WHAT IS NEEDED: Please retype the whole listing so that it matches the original exactly.

#### DATASET SECTION

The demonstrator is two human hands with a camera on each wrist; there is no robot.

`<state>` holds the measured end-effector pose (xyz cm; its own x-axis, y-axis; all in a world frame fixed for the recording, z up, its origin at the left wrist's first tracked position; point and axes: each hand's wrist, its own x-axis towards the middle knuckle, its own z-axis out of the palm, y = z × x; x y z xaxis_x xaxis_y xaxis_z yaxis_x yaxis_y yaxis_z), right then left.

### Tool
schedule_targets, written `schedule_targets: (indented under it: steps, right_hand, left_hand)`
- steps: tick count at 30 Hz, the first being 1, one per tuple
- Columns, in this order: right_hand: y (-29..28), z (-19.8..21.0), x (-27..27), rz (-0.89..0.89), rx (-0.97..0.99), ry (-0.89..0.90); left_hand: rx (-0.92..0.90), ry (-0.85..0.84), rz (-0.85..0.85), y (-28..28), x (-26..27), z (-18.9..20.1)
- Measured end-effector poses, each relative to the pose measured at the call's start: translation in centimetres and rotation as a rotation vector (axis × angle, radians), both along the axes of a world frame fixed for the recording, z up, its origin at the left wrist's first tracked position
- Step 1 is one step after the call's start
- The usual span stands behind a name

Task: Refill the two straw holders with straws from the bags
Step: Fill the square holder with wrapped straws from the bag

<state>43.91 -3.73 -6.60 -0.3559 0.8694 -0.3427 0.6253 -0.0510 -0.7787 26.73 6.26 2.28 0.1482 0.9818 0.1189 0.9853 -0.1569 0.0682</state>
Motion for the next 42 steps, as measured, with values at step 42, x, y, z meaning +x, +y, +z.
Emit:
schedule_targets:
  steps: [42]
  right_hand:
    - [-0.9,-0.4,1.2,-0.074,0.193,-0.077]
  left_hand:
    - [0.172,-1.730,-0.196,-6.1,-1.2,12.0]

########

SOLUTION:
The demonstrator is two human hands with a camera on each wrist; there is no robot.

`<state>` holds the measured end-effector pose (xyz cm; its own x-axis, y-axis; all in a world frame fixed for the recording, z up, its origin at the left wrist's first tracked position; point and axes: each hand's wrist, its own x-axis towards the middle knuckle, its own z-axis out of the palm, y = z × x; x y z xaxis_x xaxis_y xaxis_z yaxis_x yaxis_y yaxis_z), right then left.

### Tool
schedule_targets, written `schedule_targets: (indented under it: steps, right_hand, left_hand)`
- steps: tick count at 30 Hz, the first being 1, one per tuple
- Columns, in this order: right_hand: y (-29..28), z (-19.8..21.0), x (-27..27), rz (-0.89..0.89), rx (-0.97..0.99), ry (-0.89..0.90); left_hand: rx (-0.92..0.90), ry (-0.85..0.84), rz (-0.85..0.85), y (-28..28), x (-26..27), z (-18.9..20.1)
- Measured end-effector poses, each relative to the pose measured at the call's start: translation in centimetres and rotation as a rotation vector (axis × angle, radians), both along the axes of a world frame fixed for the recording, z up, its origin at the left wrist's first tracked position
- Step 1 is one step after the call's start
- The usual span stands behind a name

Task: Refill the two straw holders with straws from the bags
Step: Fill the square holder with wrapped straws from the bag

<state>43.91 -3.73 -6.60 -0.3559 0.8694 -0.3427 0.6253 -0.0510 -0.7787 26.73 6.26 2.28 0.1482 0.9818 0.1189 0.9853 -0.1569 0.0682</state>
Motion for the next 42 steps, as measured, with values at step 42, x, y, z meaning +x, +y, +z.
Emit:
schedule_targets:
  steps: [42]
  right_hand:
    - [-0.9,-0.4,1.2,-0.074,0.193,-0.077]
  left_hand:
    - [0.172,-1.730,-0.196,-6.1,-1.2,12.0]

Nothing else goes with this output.